I've been slowly collecting parts for this project over the last two years.



1 & 2 - Amp/Voltage meters recommended for voltage measurements. I figure I'll use one before of the cap and one ahead of the cap in the circuit. I was also thinking of putting one in series to check the amperage draw.

3 - Variable voltage supply kit that I bought for next to nothing and put together. In retrospect, I should have bought a kit with a regulator that goes above 25V. I will have to look into getting something for higher voltages in the future. I would also like to get something for very high voltages for large primary caps. Mr Carlson from Youtube had an old bit of vacuum tube kit a few months ago that he said people often use to re-form caps. Can't remember exactly what it was. Either way, just generating some very high DC voltage somewhow would probably be a lot simpler.
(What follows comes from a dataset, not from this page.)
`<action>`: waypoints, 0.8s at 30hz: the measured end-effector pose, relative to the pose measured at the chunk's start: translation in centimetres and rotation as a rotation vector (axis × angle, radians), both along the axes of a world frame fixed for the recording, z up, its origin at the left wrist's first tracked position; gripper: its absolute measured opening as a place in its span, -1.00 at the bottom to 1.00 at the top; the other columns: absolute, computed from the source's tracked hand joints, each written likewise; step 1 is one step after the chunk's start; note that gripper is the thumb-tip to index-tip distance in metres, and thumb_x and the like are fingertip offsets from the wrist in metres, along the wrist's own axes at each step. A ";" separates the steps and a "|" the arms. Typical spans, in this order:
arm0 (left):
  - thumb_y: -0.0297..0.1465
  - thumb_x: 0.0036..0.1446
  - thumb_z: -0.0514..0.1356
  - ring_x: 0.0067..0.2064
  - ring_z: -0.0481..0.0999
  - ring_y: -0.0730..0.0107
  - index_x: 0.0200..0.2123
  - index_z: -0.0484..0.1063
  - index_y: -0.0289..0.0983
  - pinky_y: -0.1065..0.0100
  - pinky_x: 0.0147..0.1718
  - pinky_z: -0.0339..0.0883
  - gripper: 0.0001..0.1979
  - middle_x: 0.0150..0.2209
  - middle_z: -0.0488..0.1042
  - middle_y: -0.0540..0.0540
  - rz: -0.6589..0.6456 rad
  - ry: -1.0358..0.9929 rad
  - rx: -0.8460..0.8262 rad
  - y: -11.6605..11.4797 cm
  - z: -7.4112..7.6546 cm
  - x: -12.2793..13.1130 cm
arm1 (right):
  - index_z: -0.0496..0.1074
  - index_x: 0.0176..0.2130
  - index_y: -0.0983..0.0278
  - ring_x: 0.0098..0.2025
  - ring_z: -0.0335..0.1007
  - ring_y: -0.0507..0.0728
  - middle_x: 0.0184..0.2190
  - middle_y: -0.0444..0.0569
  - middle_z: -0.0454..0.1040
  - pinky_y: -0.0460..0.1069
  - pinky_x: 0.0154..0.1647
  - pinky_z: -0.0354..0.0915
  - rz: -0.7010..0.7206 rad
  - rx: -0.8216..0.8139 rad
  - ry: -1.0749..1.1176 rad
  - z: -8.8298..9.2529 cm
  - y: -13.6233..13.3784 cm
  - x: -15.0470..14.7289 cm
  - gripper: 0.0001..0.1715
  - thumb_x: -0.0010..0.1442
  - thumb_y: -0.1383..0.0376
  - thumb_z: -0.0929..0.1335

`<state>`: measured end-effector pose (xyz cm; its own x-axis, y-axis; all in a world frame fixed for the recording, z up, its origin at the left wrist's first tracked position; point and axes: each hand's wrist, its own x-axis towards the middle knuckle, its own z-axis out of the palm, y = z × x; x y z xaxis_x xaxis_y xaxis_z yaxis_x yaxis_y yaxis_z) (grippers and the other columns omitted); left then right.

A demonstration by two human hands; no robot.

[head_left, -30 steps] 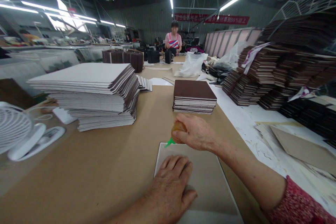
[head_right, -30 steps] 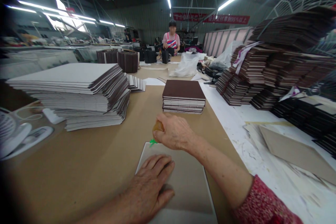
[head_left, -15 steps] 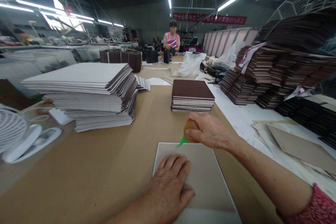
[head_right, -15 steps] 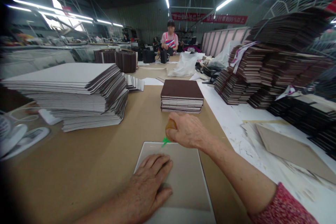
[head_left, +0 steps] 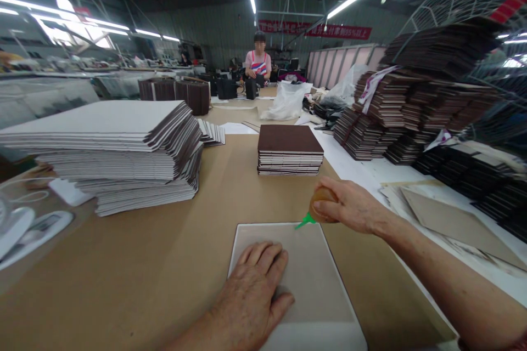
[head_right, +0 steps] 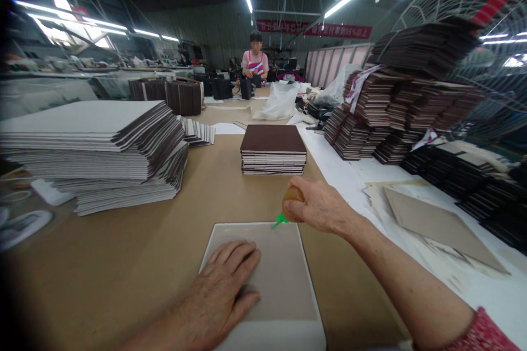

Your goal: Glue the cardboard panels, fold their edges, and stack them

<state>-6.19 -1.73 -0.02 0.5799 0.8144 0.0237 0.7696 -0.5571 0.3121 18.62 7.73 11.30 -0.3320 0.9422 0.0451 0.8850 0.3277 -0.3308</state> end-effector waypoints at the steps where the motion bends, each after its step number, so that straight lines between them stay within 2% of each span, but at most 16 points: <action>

4 & 5 - The blue PCB is something I purchased relatively recently for this project. It's made out of fiberglass and epoxy and has through-hole plating. The brown phenolic board was warped out of shape and only had eyelets which ripped off with the slightest pulling motion.

Not pictures is the wrapping wire I bought. It's the standard Chinese multi-colored one you see all over the place. Supposedly, there are two types, the regular type and the one with non-shrinkable wire (guess which one I bought by accident). It is pretty darn thin wire, in case anyone is wondering.



This is supposed to be based of the "GO" ESR Meter...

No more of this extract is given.